▶ _What the task asks_: Below is a listing from which only part is wanted; return exactly the lines from the one with "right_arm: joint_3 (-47" up to and including the one with "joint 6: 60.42".
===== Supplied information =====
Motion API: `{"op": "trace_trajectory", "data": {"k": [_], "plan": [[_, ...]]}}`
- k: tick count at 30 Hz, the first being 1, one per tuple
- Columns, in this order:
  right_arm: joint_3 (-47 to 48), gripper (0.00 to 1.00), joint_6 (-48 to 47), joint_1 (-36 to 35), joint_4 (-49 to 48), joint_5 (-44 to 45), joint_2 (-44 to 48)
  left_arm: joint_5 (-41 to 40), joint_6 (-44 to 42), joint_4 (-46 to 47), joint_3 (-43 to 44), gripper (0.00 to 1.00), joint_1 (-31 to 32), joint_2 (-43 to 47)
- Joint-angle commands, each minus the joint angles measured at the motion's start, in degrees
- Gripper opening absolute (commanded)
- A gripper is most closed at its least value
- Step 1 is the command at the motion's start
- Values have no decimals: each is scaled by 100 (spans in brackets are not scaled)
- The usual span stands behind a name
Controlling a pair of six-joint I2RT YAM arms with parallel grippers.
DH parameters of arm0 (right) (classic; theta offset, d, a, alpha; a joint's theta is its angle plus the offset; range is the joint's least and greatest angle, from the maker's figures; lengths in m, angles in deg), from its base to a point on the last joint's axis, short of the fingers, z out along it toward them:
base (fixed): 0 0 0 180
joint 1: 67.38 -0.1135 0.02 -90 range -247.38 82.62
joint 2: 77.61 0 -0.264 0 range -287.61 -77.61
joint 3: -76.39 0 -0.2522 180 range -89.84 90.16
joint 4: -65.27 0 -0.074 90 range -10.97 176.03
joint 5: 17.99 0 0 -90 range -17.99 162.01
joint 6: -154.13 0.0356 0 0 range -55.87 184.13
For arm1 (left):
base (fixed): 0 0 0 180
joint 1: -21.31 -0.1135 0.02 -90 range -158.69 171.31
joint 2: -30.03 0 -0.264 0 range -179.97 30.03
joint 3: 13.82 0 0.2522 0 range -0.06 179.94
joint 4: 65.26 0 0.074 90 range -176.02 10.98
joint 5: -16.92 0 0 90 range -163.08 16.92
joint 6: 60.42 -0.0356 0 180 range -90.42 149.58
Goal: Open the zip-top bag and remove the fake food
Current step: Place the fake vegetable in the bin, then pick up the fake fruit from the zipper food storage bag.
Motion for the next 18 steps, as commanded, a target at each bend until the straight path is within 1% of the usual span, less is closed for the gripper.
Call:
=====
▶ _Task response_:
  right_arm: joint_3 (-47 to 48), gripper (0.00 to 1.00), joint_6 (-48 to 47), joint_1 (-36 to 35), joint_4 (-49 to 48), joint_5 (-44 to 45), joint_2 (-44 to 48)
  left_arm: joint_5 (-41 to 40), joint_6 (-44 to 42), joint_4 (-46 to 47), joint_3 (-43 to 44), gripper (0.00 to 1.00), joint_1 (-31 to 32), joint_2 (-43 to 47)
- Joint-angle commands, each minus the joint angles measured at the motion's start, in degrees
- Gripper opening absolute (commanded)
- A gripper is most closed at its least value
- Step 1 is the command at the motion's start
- Values have no decimals: each is scaled by 100 (spans in brackets are not scaled)
- The usual span stands behind a name
Controlling a pair of six-joint I2RT YAM arms with parallel grippers.
DH parameters of arm0 (right) (classic; theta offset, d, a, alpha; a joint's theta is its angle plus the offset; range is the joint's least and greatest angle, from the maker's figures; lengths in m, angles in deg), from its base to a point on the last joint's axis, short of the fingers, z out along it toward them:
base (fixed): 0 0 0 180
joint 1: 67.38 -0.1135 0.02 -90 range -247.38 82.62
joint 2: 77.61 0 -0.264 0 range -287.61 -77.61
joint 3: -76.39 0 -0.2522 180 range -89.84 90.16
joint 4: -65.27 0 -0.074 90 range -10.97 176.03
joint 5: 17.99 0 0 -90 range -17.99 162.01
joint 6: -154.13 0.0356 0 0 range -55.87 184.13
For arm1 (left):
base (fixed): 0 0 0 180
joint 1: -21.31 -0.1135 0.02 -90 range -158.69 171.31
joint 2: -30.03 0 -0.264 0 range -179.97 30.03
joint 3: 13.82 0 0.2522 0 range -0.06 179.94
joint 4: 65.26 0 0.074 90 range -176.02 10.98
joint 5: -16.92 0 0 90 range -163.08 16.92
joint 6: 60.42 -0.0356 0 180 range -90.42 149.58

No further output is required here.